The first unit trust (HDT) then buys units in another trust (UT) witch then buys/owns the RE.

UT

HDT ← trustee

Investor

The idea is that SMSF can also buy units (inject capital) in the UT and thus increase buying power.
Note that this was more useful when SMSFs could'nt borrow money as they now can.

and ftr
http://www.smh.com.au/news/Business...heme-court-told/2005/05/12/1115843314663.html
"Mr Batten told the meeting that the previous year he had earned $1.2 million a month in fees for his tax schemes"
These "trust" thingies are darn good biz for the go get'em hotshot lawyer... I'm gonna signup tomorrow!
 
Just to give you an idea, one of my structures looks like this:
CIP

CIP holder pty ltd

PB trustee pty ltd *

PB trust

Does give it give any guarantees?

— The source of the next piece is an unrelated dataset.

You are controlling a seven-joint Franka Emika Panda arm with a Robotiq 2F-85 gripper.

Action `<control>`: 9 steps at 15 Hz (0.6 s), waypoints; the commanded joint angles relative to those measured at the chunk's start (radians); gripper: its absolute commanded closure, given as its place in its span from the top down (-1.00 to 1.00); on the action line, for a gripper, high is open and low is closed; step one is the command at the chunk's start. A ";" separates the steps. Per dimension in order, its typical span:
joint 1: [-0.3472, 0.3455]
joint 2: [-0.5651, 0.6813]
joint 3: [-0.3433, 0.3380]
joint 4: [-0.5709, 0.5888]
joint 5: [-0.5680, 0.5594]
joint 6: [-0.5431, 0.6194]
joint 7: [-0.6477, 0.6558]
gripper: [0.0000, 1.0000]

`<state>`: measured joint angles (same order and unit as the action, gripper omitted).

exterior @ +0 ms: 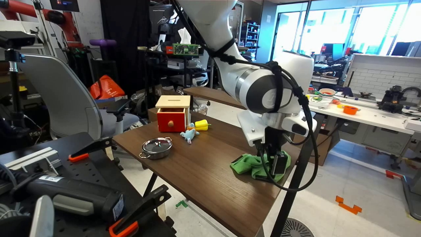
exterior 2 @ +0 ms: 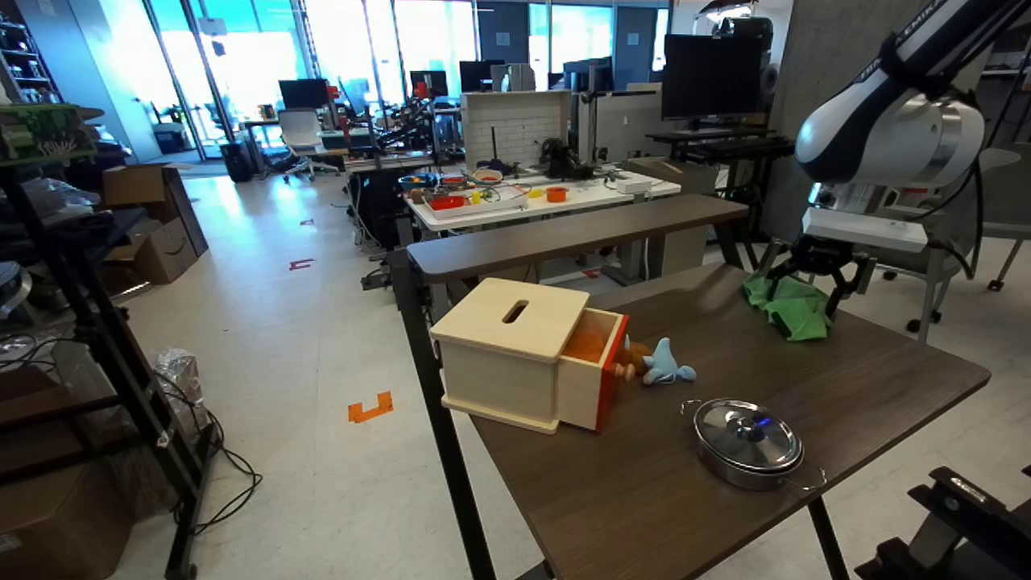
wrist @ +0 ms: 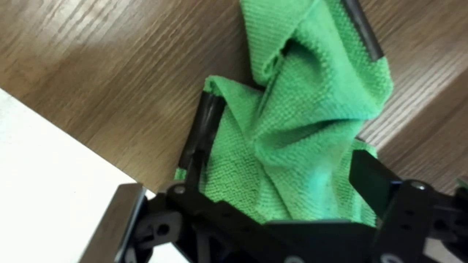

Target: Move the green cloth to the right

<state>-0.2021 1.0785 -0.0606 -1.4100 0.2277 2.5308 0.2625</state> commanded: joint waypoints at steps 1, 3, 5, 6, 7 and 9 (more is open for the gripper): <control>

Nope.
The only above average "feature" is that the only company I'm a director of is PB trustee, which means I have nothing to do with the CIP biz other than managing the ownership on behalf of the trust.
And yeah, It's an expensive setup for some, but that's all relative.

I agree - seems to be a potentially costly structure.

Yeah, and?
With all due respect I suggest reading the many discussions on the forum re asset protection.

Is there anything against asking questions? I'll like to know whether other forum members are using this type of structure.

SYD
 
Is there anything against asking questions? I'll like to know whether other forum members are using this type of structure.
SYD
Dude you can ask wateva questions you want, but nowhere does it say that they have to be answered or that you will like the answers.
This subject has been debated many times on this forum, and many times I posted that asset protection is expensive. And of course the phrase "it's all relative".
If you own a house that rents for $500 on a 90%+ mortgage, it's pretty stupid. (though the "experts" still recommend it).
If it's a CIP worth 5mil with 130k CF+ (as my example in a another post) is 7-8K may not be much to pay to be at "arm's length".
And I'd say there's is a big difference between "holding" and "owning".

Not a good position for your loved ones, when you've given personal guarantees on loans, and you die.
I'll happily assume ownership of the properties of any "loved ones" that do not wish to burden themselves with bank guarantees, and it won't even cost them a dollar!
All they have to do is assign them to the Piston Broke trust in their will.
 
Can someone elaborate on the DT/UT structure?

Is this having a Unit Trust as a unitholder in a Discretionary Trust, with the property actually owned by the Discretionary trust??

Or the other way round?

What is the advantage of this?

I recall Chris Batten talking about a UT/DT structure for RIPs to allow transfer into a SMSF?

Is the following do-able?

  1. UT buys property worth $400k (for eg.)
  2. Investor takes out loan for $400k and buys units in UT for $400k
  3. In a few years, property is CF+ against initial loan, and has doubled in price.
  4. Investors DT now buys $400k units in UT and UT pays out Investors initial $400k units

So while property is CF- the investor -ve gears and then when it goes CF+ the DT distributes the profit?
 
Is the following do-able?

  1. UT buys property worth $400k (for eg.)
  2. Investor takes out loan for $400k and buys units in UT for $400k
  3. In a few years, property is CF+ against initial loan, and has doubled in price.
  4. Investors DT now buys $400k units in UT and UT pays out Investors initial $400k units

So while property is CF- the investor -ve gears and then when it goes CF+ the DT distributes the profit?

My understanding is that yes it is. However the last step sale of units in the unit trust to the DT would be subject to stamp duty, so you will have paid it twice.